- **REQUIREMENT**
Bring together all lines of the material below that contain the string "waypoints".

---

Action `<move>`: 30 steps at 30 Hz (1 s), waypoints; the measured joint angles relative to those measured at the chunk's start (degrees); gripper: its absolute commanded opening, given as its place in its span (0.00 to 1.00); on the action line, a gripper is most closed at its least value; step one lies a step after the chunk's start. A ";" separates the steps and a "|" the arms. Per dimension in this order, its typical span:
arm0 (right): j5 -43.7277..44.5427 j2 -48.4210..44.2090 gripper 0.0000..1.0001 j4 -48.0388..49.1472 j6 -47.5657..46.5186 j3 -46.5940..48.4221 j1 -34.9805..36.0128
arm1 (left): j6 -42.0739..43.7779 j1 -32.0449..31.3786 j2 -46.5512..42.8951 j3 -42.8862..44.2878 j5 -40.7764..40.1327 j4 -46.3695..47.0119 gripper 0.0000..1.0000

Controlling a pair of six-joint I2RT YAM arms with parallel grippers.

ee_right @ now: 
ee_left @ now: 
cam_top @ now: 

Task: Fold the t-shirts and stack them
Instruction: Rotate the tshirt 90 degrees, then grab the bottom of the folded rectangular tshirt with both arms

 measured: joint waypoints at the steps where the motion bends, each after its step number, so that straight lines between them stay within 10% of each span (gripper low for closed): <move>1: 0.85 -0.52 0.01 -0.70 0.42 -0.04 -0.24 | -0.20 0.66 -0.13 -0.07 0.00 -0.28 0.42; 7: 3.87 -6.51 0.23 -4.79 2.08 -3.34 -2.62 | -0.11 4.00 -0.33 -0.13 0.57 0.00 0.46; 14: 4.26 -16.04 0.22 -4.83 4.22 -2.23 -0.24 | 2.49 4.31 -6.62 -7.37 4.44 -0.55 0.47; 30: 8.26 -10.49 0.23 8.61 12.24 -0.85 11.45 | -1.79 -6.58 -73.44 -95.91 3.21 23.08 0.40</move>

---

- **WRITTEN RESPONSE**
Action `<move>`: 30 steps at 30 Hz (1 s), waypoints; the measured joint angles relative to those measured at the chunk's start (degrees); gripper: its absolute commanded opening, given as its place in its span (0.00 to 1.00); on the action line, a gripper is most closed at its least value; step one lies a step after the chunk's start. A ";" separates the steps and a "|" the arms. Per dimension in this order, its typical span:
 measured: joint waypoints at the steps where the motion bends, each after its step number, so that straight lines between them stay within 10% of each span (gripper low for closed): <move>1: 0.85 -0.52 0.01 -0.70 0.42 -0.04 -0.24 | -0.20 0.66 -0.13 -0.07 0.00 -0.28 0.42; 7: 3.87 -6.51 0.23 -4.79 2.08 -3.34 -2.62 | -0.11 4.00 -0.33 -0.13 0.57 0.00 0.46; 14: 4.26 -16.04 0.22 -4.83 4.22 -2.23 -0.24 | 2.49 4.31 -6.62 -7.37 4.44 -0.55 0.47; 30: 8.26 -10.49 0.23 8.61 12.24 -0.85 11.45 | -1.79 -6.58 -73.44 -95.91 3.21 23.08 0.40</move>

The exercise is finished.